--- MATERIAL PROVIDED ---
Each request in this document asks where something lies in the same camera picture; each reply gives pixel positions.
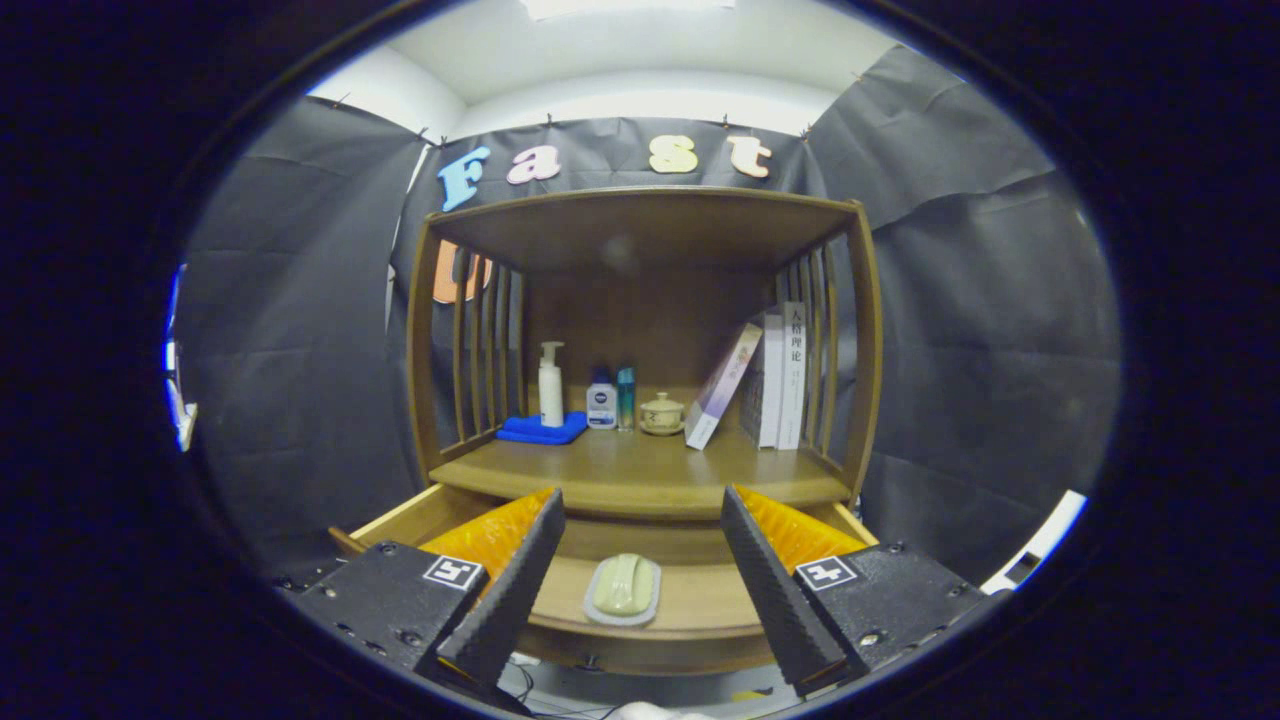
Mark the black backdrop cloth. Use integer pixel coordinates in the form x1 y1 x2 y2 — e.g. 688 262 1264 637
165 45 1123 591

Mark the white pump bottle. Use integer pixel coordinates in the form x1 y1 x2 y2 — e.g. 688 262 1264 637
538 341 566 429

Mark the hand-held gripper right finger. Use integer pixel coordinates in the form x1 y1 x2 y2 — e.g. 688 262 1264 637
720 484 1001 698

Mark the purple and white book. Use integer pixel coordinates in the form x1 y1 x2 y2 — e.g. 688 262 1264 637
684 322 764 451

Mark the brown wooden drawer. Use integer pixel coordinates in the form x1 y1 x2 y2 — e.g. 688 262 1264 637
328 482 881 676

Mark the black cable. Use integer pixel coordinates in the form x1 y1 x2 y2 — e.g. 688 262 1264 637
500 655 621 719

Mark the brown wooden countertop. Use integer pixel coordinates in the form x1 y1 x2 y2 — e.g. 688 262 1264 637
430 425 853 521

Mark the white rounded object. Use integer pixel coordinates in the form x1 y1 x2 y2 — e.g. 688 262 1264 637
610 701 716 720

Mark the white book with black characters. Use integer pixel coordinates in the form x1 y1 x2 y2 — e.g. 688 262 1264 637
778 301 807 451

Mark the brown wooden cabinet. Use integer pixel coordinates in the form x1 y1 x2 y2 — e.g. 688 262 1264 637
405 186 885 521

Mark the plain white book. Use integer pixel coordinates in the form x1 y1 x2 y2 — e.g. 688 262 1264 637
760 313 784 449

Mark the blue folded cloth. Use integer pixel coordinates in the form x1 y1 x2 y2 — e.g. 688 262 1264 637
496 411 589 446

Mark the beige lidded teacup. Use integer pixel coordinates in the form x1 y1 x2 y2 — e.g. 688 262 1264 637
639 392 687 437

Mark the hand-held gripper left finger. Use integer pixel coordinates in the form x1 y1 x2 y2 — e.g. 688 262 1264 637
285 487 566 691

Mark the dark patterned book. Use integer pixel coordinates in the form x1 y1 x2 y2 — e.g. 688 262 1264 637
739 368 764 444

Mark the small white bottle blue cap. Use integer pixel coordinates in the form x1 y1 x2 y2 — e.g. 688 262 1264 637
586 368 618 431
---
• [YOUR INSTRUCTIONS]: The answer must be the line containing "Mark the dark" and every line after it through the last line of the records above, repeated exactly.

• [WORKED SOLUTION]:
Mark the dark patterned book. Use integer pixel coordinates in the form x1 y1 x2 y2 — e.g. 688 262 1264 637
739 368 764 444

Mark the small white bottle blue cap. Use integer pixel coordinates in the form x1 y1 x2 y2 — e.g. 688 262 1264 637
586 368 618 431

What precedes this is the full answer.